Los hechos de la última semana en Argentina, a propósito de la polémica intervención del gobierno de Javier Milei en la medición de la inflación, reabren una discusión que va mucho más allá de una cifra puntual. No se trata solo de un debate técnico ni de una disputa comunicacional: lo que está en juego es la credibilidad de la estadística pública como base de la acción del Estado.
La alteración —explícita o indirecta— de un indicador tan sensible como la inflación no solo busca mejorar coyunturalmente la percepción de una gestión. Tiene un efecto mucho más profundo y dañino: erosiona la confianza en todo el sistema de información pública. Cuando los números se manipulan, deja de ser posible evaluar políticas, comparar avances o incluso reconocer retrocesos.

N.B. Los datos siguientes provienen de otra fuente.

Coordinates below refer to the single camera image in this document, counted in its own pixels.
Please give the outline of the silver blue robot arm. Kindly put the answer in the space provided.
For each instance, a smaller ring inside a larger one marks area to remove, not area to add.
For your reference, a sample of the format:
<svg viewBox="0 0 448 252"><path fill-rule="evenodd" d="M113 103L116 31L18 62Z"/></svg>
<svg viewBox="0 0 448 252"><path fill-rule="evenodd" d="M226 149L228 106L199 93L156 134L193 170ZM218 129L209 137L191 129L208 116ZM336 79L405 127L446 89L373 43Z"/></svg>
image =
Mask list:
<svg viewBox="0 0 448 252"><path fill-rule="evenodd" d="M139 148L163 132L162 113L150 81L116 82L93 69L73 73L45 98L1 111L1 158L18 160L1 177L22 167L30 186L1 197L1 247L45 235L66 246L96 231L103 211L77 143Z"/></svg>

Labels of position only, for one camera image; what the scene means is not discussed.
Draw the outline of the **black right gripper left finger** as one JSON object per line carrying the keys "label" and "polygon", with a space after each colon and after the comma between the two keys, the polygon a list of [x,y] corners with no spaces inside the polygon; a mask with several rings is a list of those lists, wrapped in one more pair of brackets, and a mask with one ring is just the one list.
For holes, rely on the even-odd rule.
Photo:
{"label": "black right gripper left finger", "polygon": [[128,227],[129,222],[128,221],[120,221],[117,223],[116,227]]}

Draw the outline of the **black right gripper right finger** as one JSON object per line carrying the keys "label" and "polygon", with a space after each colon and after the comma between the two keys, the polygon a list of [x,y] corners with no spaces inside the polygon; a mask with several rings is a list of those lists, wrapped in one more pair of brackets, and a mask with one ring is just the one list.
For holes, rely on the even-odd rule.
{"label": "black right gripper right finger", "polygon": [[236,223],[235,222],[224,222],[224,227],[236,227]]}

Este no es un problema exclusivo de Argentina ni un fenómeno nuevo. En Chile, aún resuena el recuerdo de episodios ocurridos durante el gobierno de Sebastián Piñera, cuando se modificaron metodologías de medición de pobreza en la encuesta Encuesta Casen o cuando fracasó la correcta ejecución de un censo nacional. En ambos casos, más allá de las intenciones declaradas, el resultado fue el mismo: incertidumbre, cuestionamientos y pérdida de confianza.
Las estadísticas públicas no son un lujo académico. Son el suelo sobre el cual se construyen las políticas públicas. Si no sabemos cuántos somos, cuánto crecemos, cuántas personas están empleadas o cuál es el costo real de la vida, las decisiones gubernamentales se toman a ciegas. Y políticas públicas diseñadas sobre datos dudosos no solo son ineficientes: carecen de sentido histórico, porque no pueden ser evaluadas ni comparadas en el tiempo.
La gravedad de manipular cifras oficiales no afecta únicamente al gobierno de turno. Con el paso de los años, termina poniendo bajo sospecha toda la acción del Estado, incluso aquella realizada con seriedad y rigor en décadas anteriores. Se rompe así una de las condiciones básicas de cualquier democracia funcional: la posibilidad de discutir sobre una base común de hechos verificables.
Por eso, la institucionalidad estadística debe ser entendida como una materia de Estado, no como una herramienta política. Los países que aspiran a tomarse en serio su desarrollo necesitan organismos técnicos autónomos, protegidos de presiones coyunturales y comprometidos con la transparencia. No para mostrar siempre buenos resultados, sino para decir la verdad, incluso cuando esa verdad incomoda.
Al final, gobernar no es maquillar cifras, sino mejorar la realidad que esas cifras reflejan. Y para eso, la primera obligación es contar con información veraz, confiable y comparable en el tiempo. Sin números creíbles, no hay políticas públicas efectivas. Solo relato.